What you will do
In the material below, how many lines contain the word "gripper"? The reply must be that number alone.

Source material

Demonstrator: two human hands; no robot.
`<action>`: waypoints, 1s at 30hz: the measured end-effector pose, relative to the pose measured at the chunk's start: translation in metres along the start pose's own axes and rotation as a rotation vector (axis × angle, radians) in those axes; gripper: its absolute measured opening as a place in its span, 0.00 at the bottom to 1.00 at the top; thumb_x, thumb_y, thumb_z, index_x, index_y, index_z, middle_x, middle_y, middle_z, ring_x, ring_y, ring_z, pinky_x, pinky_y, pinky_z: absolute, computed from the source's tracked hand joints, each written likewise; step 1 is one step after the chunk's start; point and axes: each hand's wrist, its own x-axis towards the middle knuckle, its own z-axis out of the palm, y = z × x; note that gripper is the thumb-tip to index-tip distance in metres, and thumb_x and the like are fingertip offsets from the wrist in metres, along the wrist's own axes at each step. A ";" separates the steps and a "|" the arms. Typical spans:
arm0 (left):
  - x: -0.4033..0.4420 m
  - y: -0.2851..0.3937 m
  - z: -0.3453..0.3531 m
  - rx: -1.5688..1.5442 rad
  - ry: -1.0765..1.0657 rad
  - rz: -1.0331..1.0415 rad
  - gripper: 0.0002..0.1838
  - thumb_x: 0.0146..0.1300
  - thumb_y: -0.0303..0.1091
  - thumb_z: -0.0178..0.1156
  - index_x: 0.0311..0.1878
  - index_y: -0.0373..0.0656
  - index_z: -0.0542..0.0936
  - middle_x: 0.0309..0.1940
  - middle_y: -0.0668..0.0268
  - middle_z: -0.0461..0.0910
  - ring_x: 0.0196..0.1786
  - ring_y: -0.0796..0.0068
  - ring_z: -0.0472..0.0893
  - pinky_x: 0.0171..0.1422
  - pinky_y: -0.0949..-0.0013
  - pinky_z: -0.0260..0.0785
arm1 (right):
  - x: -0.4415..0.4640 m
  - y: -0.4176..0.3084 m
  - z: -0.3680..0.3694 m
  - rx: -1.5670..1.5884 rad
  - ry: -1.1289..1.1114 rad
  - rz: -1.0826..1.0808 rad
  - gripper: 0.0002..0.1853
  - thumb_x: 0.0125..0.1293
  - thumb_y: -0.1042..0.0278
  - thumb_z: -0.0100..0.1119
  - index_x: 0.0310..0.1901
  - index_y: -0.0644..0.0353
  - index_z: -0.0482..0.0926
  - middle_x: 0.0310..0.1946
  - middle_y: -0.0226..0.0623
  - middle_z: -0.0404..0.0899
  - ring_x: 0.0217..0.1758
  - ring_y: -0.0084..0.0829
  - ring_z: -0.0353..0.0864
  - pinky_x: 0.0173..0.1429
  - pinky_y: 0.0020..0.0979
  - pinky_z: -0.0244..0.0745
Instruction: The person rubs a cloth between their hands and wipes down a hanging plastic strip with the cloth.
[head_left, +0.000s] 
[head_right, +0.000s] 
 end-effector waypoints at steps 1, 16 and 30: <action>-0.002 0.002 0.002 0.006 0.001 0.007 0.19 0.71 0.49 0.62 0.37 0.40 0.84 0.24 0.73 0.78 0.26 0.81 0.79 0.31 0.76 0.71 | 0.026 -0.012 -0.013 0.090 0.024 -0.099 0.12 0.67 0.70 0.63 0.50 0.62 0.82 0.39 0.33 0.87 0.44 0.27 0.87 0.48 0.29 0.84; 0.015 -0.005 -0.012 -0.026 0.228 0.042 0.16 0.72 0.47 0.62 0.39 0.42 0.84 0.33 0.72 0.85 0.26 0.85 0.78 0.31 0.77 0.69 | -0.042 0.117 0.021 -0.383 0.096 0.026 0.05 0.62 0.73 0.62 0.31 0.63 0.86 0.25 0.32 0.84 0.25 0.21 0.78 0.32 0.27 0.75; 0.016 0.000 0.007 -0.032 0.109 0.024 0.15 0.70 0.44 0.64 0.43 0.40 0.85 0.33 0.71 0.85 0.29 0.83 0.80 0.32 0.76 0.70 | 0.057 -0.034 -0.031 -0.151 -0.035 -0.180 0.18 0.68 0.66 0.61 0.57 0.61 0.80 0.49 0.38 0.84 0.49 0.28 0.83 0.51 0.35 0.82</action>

Response
3